Get and match the desired results. The next step is to display them back to the front end, write the interface, and then use js to get data from the front end. Then, add the content to display it dynamically with jquery:

Var website_url = 'your interface address'; $. getJSON (website_url, function (data) {if (data. text = '') {comment ('{article_url'{.html ('<div> <p> no link to this article </p> </div>'); return ;} var string = ''; var list = data. text; for (var j in list) {var content = list [j]. url_content; for (var I in content) {if (content [I]. title! = '') {String + = '<div class =" item ">' + '<em> [<a href =" http: //' + list [j]. website. web_url + '"target =" _ blank ">' + list [j]. website. web_name + '</a>] </em>' + '<a href = "' + content [I]. url + '"target =" _ blank "class =" web_url ">' + content [I]. title + '</a>' + '</div>'; }}(('{article_url'}.html (string );});

Ultimately:

The above is all the content of this article, hoping to help you learn.

Articles you may be interested in:
  • Full process of making crawlers using NodeJS
  • Full process of making crawlers using NodeJS (continued)
  • Summary of node. js crawler crawling data garbled
  • Code issue of node. js crawling data
  • Powerful crawlers Based on Node. js can directly publish captured articles.
  • Java Web crawler provides App data (Jsoup web crawler)
  • Asynchronous Concurrency Control in Nodejs crawler advanced tutorial
  • Node. js Basic module http and webpage analysis tool cherrio implement Crawler
  • The basic idea of writing crawlers in Node. js and sharing examples of capturing Baidu Images
  • Simple code for nodeJs crawlers to obtain data

Related Article

Contact Us

The content source of this page is from Internet, which doesn't represent Alibaba Cloud's opinion; products and services mentioned on that page don't have any relationship with Alibaba Cloud.

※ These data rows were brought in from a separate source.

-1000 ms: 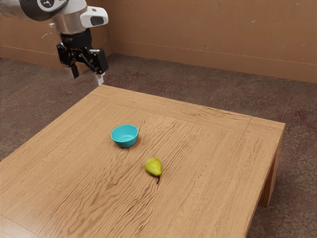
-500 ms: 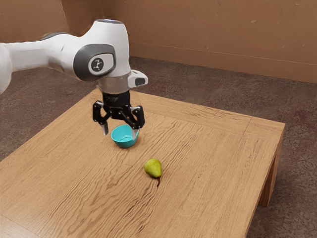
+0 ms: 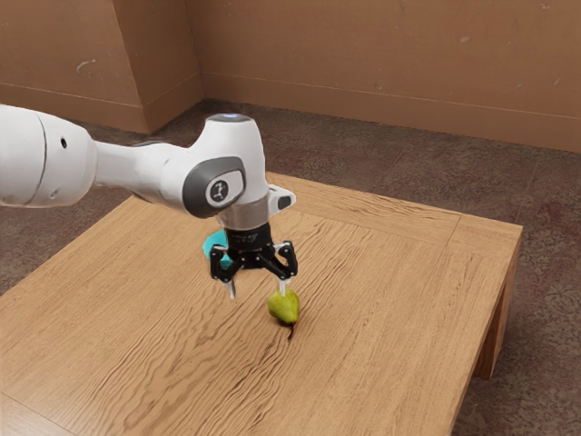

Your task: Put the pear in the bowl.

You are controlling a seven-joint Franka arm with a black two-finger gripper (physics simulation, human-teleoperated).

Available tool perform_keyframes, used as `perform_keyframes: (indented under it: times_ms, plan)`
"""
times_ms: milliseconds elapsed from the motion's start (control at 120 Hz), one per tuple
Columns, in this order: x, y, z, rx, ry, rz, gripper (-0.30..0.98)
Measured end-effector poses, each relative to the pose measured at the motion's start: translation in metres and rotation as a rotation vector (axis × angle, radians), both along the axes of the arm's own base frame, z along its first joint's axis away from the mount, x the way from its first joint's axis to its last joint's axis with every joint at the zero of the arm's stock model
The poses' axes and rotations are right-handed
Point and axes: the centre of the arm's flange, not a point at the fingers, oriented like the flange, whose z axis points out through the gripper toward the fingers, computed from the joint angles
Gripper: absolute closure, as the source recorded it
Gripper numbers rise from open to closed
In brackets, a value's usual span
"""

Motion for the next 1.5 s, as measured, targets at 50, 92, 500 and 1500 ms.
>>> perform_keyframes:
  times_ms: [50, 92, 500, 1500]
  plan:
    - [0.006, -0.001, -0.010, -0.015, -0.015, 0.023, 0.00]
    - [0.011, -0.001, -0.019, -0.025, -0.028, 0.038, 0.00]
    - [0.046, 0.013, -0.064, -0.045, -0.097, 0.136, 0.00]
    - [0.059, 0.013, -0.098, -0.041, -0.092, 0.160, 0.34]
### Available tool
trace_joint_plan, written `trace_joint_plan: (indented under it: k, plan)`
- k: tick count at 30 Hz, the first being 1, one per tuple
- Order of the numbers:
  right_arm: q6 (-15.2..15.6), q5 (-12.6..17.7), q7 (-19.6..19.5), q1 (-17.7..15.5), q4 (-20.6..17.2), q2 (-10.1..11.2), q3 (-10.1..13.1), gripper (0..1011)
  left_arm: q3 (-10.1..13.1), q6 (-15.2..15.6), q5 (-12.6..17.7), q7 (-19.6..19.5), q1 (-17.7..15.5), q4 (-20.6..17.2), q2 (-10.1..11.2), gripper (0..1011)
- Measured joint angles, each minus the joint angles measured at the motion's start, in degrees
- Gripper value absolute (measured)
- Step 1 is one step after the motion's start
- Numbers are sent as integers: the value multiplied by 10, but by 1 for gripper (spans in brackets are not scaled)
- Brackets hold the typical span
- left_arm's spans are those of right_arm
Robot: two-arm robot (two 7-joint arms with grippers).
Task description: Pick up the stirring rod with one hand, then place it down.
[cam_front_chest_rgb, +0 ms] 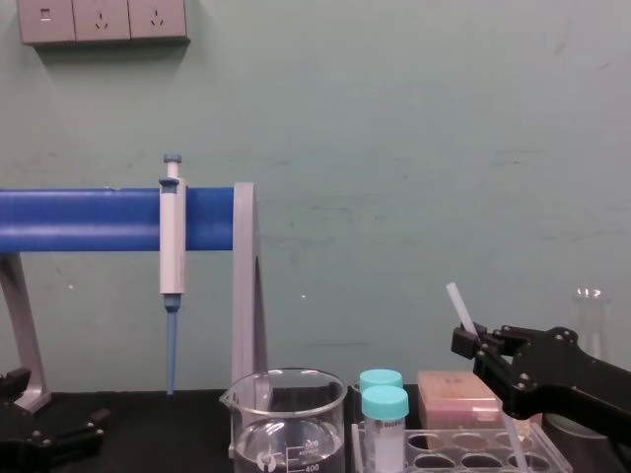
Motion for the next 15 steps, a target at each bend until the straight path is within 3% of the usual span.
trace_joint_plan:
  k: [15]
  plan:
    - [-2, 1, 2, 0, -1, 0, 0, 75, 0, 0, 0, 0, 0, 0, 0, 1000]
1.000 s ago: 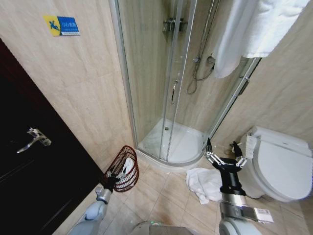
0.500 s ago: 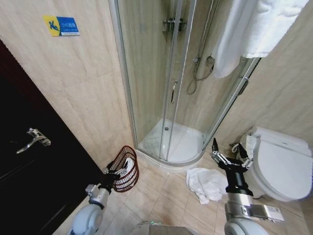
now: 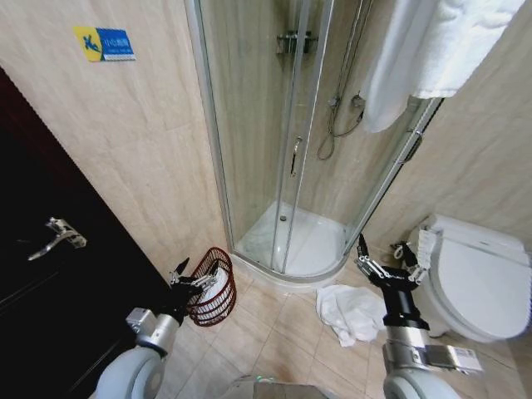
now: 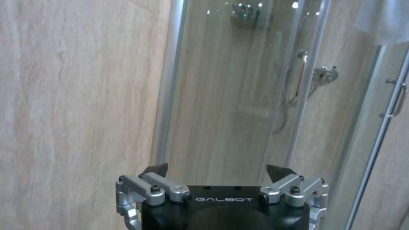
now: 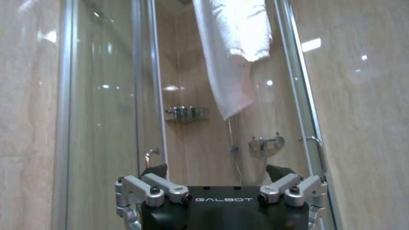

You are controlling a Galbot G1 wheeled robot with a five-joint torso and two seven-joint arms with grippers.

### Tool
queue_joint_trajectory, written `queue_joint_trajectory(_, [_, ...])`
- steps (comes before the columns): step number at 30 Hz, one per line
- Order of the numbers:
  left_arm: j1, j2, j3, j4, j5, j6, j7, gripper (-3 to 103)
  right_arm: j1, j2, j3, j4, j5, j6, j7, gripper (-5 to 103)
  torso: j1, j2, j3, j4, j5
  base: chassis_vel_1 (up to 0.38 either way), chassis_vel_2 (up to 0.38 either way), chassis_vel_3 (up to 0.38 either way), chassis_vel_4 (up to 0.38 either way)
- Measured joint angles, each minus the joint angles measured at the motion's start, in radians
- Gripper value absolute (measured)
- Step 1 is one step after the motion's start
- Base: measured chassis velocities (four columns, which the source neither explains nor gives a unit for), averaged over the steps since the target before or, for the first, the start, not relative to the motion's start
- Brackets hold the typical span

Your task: Discard the used towel into the hamper.

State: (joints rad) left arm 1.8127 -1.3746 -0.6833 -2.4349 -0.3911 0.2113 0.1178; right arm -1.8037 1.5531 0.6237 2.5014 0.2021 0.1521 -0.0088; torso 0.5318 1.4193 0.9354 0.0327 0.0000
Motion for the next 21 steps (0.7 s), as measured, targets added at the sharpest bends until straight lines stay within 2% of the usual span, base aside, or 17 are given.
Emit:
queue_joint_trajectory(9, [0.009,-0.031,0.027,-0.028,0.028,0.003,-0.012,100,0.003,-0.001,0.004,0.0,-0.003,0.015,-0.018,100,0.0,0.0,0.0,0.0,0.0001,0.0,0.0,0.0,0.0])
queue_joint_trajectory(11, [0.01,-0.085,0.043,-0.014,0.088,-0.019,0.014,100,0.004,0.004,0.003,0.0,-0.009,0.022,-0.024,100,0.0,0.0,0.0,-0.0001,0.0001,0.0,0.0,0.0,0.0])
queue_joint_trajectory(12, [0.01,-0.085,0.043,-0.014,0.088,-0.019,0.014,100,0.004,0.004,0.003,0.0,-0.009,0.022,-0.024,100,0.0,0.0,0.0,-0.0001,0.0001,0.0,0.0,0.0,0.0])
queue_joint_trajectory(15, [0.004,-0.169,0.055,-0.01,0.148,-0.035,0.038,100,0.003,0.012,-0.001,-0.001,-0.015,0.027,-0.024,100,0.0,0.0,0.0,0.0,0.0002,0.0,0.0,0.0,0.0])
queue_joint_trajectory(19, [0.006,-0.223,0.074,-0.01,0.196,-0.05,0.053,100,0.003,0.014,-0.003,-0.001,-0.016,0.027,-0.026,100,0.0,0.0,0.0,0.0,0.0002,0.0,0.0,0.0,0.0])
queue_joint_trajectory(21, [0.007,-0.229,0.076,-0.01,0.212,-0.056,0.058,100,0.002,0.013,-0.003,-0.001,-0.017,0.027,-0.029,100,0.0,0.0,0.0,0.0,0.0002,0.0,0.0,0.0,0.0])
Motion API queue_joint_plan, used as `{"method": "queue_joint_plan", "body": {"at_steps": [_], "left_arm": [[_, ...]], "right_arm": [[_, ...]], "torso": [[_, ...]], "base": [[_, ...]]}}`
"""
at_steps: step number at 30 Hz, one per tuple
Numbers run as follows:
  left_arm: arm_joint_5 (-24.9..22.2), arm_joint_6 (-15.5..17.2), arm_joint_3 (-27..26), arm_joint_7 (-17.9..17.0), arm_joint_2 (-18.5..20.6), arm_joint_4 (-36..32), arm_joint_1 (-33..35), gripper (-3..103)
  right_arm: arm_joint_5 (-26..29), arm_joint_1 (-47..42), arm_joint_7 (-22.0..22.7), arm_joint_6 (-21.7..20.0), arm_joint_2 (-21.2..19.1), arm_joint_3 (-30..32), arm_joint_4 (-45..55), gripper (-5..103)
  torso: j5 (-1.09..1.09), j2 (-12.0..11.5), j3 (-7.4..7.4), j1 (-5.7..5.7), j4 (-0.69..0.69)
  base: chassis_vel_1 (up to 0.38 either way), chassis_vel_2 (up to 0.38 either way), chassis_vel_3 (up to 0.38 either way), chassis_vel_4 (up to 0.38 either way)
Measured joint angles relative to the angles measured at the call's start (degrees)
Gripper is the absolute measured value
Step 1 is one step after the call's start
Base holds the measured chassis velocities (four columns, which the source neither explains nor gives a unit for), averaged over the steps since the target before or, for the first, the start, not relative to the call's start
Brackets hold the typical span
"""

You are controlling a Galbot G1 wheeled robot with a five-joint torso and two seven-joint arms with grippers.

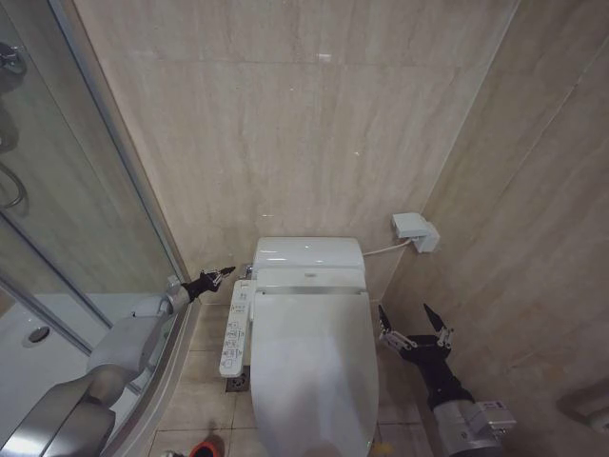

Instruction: Open the toilet lid, clean the toilet bowl with a toilet brush, close the toilet lid, and flush.

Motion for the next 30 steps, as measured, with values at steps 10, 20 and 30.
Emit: {"method": "queue_joint_plan", "body": {"at_steps": [10, 20, 30], "left_arm": [[-0.1, 0.2, -0.5, 0.0, 0.0, -0.7, 1.1, 0], [-0.1, 0.5, -0.7, 1.6, 0.1, -1.2, 2.0, 0], [0.0, 0.4, -0.4, 2.2, 0.2, -0.8, 1.8, 0]], "right_arm": [[0.0, 0.0, 0.0, 0.0, 0.0, 0.0, 0.0, 100], [0.0, 0.0, 0.0, 0.0, 0.0, 0.0, 0.0, 100], [0.0, 0.0, 0.0, 0.0, 0.0, 0.0, 0.0, 100]], "torso": [[0.0, 0.0, 0.0, -0.01, 0.0], [0.0, 0.0, 0.0, 0.01, 0.0], [0.0, 0.0, 0.0, -0.01, 0.0]], "base": [[-0.025, 0.021, 0.023, -0.027], [-0.028, 0.02, 0.025, -0.027], [0.0, 0.0, 0.0, 0.0]]}}
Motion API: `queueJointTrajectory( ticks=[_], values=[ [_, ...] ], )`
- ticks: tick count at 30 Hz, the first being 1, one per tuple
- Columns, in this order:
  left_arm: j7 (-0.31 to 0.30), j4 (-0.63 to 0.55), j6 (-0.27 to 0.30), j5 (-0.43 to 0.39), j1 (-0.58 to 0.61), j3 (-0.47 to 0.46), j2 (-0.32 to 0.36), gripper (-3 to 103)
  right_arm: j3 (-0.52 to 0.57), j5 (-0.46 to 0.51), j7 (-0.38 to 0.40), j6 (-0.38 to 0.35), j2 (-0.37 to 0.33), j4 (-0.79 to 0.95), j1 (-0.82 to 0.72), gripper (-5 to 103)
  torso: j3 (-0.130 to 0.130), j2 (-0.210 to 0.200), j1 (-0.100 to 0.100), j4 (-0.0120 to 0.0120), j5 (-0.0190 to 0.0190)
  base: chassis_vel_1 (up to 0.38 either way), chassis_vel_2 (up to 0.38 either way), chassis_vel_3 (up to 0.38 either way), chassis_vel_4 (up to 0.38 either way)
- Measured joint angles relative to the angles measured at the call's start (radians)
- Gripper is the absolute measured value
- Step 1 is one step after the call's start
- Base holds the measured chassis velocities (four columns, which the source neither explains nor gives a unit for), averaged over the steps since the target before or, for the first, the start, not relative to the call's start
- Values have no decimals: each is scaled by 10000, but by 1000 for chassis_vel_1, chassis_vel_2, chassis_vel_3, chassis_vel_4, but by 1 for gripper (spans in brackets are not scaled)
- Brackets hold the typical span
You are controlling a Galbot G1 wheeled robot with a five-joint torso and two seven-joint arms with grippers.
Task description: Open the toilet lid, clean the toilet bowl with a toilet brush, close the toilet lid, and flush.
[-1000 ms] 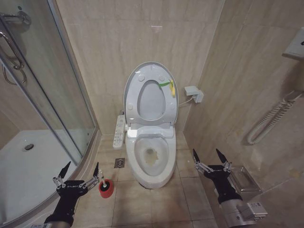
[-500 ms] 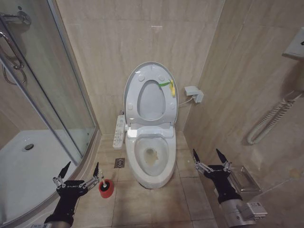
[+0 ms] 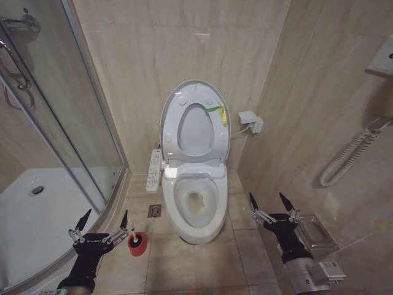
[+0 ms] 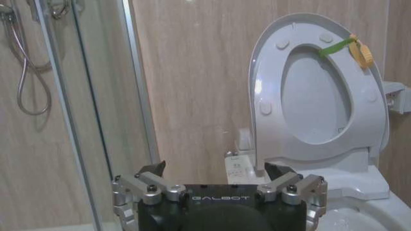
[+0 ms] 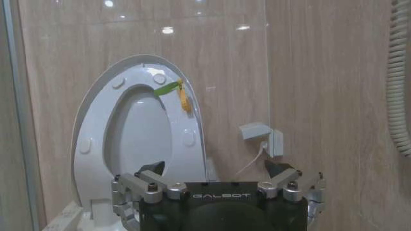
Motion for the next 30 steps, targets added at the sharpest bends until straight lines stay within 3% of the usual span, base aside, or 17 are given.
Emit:
queueJointTrajectory(
  ticks=[30],
  values=[
    [0,-1,0,0,0,0,0,100,0,0,0,0,0,-1,0,100,0,0,0,0,0,0,0,0,0]
  ],
)
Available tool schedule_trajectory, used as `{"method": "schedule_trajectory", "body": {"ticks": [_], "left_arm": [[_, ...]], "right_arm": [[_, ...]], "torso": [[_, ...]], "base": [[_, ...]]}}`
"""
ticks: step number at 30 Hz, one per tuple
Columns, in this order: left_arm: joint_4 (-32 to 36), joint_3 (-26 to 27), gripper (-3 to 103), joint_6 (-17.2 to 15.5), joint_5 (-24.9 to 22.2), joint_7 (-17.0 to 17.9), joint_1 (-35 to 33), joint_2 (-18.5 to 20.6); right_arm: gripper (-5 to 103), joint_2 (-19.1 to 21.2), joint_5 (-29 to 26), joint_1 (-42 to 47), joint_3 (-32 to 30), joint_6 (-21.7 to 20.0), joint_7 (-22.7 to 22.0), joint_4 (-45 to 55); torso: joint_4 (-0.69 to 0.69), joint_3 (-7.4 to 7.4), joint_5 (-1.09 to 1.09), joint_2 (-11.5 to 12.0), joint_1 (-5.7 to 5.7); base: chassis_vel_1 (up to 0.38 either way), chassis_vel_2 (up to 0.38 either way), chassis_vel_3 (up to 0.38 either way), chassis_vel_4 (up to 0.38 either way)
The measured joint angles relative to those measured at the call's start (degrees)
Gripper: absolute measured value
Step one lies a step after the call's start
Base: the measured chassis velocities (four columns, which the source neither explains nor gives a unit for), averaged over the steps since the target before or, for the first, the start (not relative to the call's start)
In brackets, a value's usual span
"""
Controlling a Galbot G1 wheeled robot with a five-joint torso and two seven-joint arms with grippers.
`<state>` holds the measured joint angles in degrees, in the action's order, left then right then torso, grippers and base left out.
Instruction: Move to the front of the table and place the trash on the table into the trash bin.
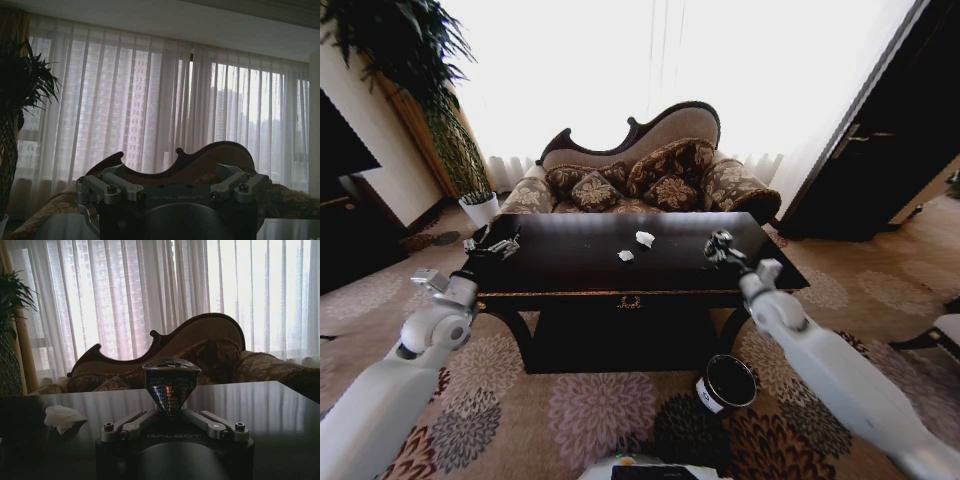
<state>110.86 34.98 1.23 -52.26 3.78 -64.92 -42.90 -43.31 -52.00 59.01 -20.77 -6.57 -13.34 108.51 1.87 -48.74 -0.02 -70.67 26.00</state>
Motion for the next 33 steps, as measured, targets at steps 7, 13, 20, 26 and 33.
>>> {"method": "schedule_trajectory", "body": {"ticks": [7,13,20,26,33], "left_arm": [[0.00,0.00,100,0.00,0.00,0.03,0.00,0.00],[0.00,0.00,100,0.00,0.00,0.03,0.00,0.00],[0.00,0.00,100,0.00,0.00,0.03,0.00,0.00],[0.00,0.00,100,0.00,0.00,0.03,0.01,0.00],[0.00,0.00,100,0.00,0.00,0.04,0.00,0.00]], "right_arm": [[0,-5.81,0.87,10.88,-8.73,0.19,-0.02,7.23],[0,-11.55,4.15,21.07,-14.72,2.00,2.28,13.18],[0,-18.60,6.44,27.11,-18.43,5.09,5.22,14.98],[0,-26.37,12.63,28.29,-16.30,12.16,7.63,7.27],[0,-29.95,16.11,26.87,-15.00,16.98,9.47,-2.27]], "torso": [[-0.03,0.00,0.00,0.00,0.00],[0.00,0.00,0.00,0.00,0.00],[0.00,0.00,0.00,0.00,0.00],[-0.01,-0.01,0.01,0.00,0.00],[-0.01,-0.01,0.00,0.00,0.01]], "base": [[0.000,0.000,0.000,0.000],[0.000,0.000,0.000,0.000],[0.000,0.000,0.000,0.000],[0.000,0.000,0.000,0.000],[0.000,0.000,0.000,0.000]]}}
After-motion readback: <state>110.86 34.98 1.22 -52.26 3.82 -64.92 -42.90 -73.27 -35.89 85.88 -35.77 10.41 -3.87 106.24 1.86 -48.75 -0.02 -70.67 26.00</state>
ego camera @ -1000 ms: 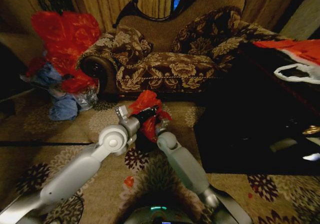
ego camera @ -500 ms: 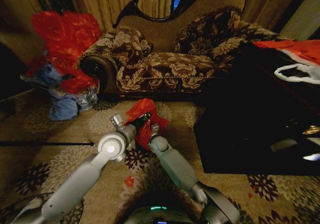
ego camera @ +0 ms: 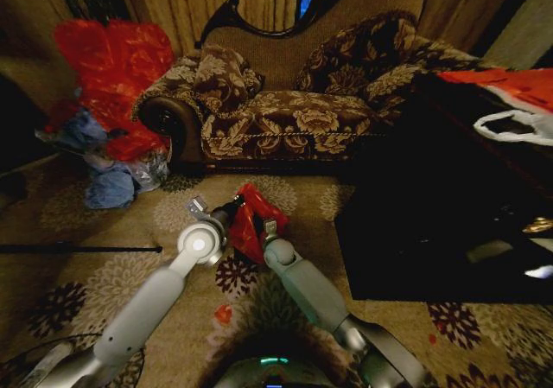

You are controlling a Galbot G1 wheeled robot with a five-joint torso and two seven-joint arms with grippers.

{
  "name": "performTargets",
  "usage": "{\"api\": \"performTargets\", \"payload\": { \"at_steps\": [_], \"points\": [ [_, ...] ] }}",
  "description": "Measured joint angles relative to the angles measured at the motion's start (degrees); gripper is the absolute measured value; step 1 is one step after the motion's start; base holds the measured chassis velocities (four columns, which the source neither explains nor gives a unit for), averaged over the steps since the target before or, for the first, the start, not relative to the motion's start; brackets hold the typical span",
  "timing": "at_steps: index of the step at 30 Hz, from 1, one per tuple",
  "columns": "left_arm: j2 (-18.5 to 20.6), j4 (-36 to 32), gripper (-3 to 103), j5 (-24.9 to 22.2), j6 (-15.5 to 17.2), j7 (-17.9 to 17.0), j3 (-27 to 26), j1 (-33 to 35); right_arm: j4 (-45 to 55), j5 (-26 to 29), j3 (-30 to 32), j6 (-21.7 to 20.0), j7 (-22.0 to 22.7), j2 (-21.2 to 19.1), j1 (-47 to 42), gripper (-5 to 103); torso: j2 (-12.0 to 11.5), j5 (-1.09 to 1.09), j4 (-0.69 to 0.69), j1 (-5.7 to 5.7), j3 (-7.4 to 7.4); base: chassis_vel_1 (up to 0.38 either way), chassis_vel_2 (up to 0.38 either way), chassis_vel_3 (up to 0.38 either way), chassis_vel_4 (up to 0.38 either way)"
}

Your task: Place a garbage bag over the trash bin.

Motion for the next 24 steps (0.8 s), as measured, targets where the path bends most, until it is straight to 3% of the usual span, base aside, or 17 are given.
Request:
{"api": "performTargets", "payload": {
  "at_steps": [10, 12, 13, 17, 21, 23, 24],
  "points": [
    [-0.01, -0.71, 0, -0.01, -0.09, -0.28, 0.09, -0.27, 7.16, 2.74, -1.72, -0.41, 1.90, -4.57, -2.82, 0, 0.00, 0.00, 0.00, 0.00, 0.00, 0.000, 0.000, 0.000, 0.000],
    [0.26, -0.59, 0, 0.03, -0.09, -0.24, -0.02, -0.36, 10.98, 3.22, -2.31, -0.79, 2.92, -7.18, -4.30, 2, 0.00, 0.02, 0.01, 0.00, 0.00, 0.000, 0.000, 0.000, 0.000],
    [0.20, -0.48, 0, 0.22, -0.07, -0.17, -0.02, -0.32, 13.04, 3.42, -2.53, -0.92, 3.41, -8.90, -5.06, 13, 0.00, 0.00, 0.00, 0.00, 0.00, 0.000, 0.000, 0.000, 0.000],
    [-0.12, -0.28, 0, 0.43, -0.03, -0.05, 0.03, -0.23, 16.33, 3.69, -2.87, -1.10, 4.09, -11.64, -6.02, 19, 0.00, 0.01, -0.01, 0.00, 0.00, 0.000, 0.000, 0.000, 0.000],
    [-1.27, 0.84, 0, 1.72, 0.01, 0.37, 0.37, 0.02, 25.50, 5.04, -3.08, -2.04, 5.56, -18.37, -8.86, 40, 0.00, 0.00, -0.01, 0.00, -0.01, 0.000, 0.000, 0.000, 0.000],
    [-1.48, 1.06, 0, 1.94, 0.01, 0.50, 0.44, 0.07, 27.26, 5.26, -3.04, -2.17, 5.64, -19.67, -9.74, 40, 0.00, 0.01, 0.00, 0.00, -0.01, 0.000, 0.000, 0.000, 0.000],
    [-1.65, 1.20, 0, 2.12, 0.03, 0.64, 0.48, 0.09, 28.89, 5.33, -2.83, -2.20, 5.65, -20.85, -10.71, 46, 0.00, 0.00, 0.00, 0.00, -0.01, 0.000, 0.000, 0.000, 0.000]
  ]
}}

If the content of the page makes you feel confusing, please write us an email, we will handle the problem within 5 days after receiving your email.

If you find any instances of plagiarism from the community, please send an email to: info-contact@alibabacloud.com and provide relevant evidence. A staff member will contact you within 5 working days.

A Free Trial That Lets You Build Big!

Start building with 50+ products and up to 12 months usage for Elastic Compute Service

  • Sales Support

    1 on 1 presale consultation

  • After-Sales Support

    24/7 Technical Support 6 Free Tickets per Quarter Faster Response

  • Alibaba Cloud offers highly flexible support services tailored to meet your exact needs.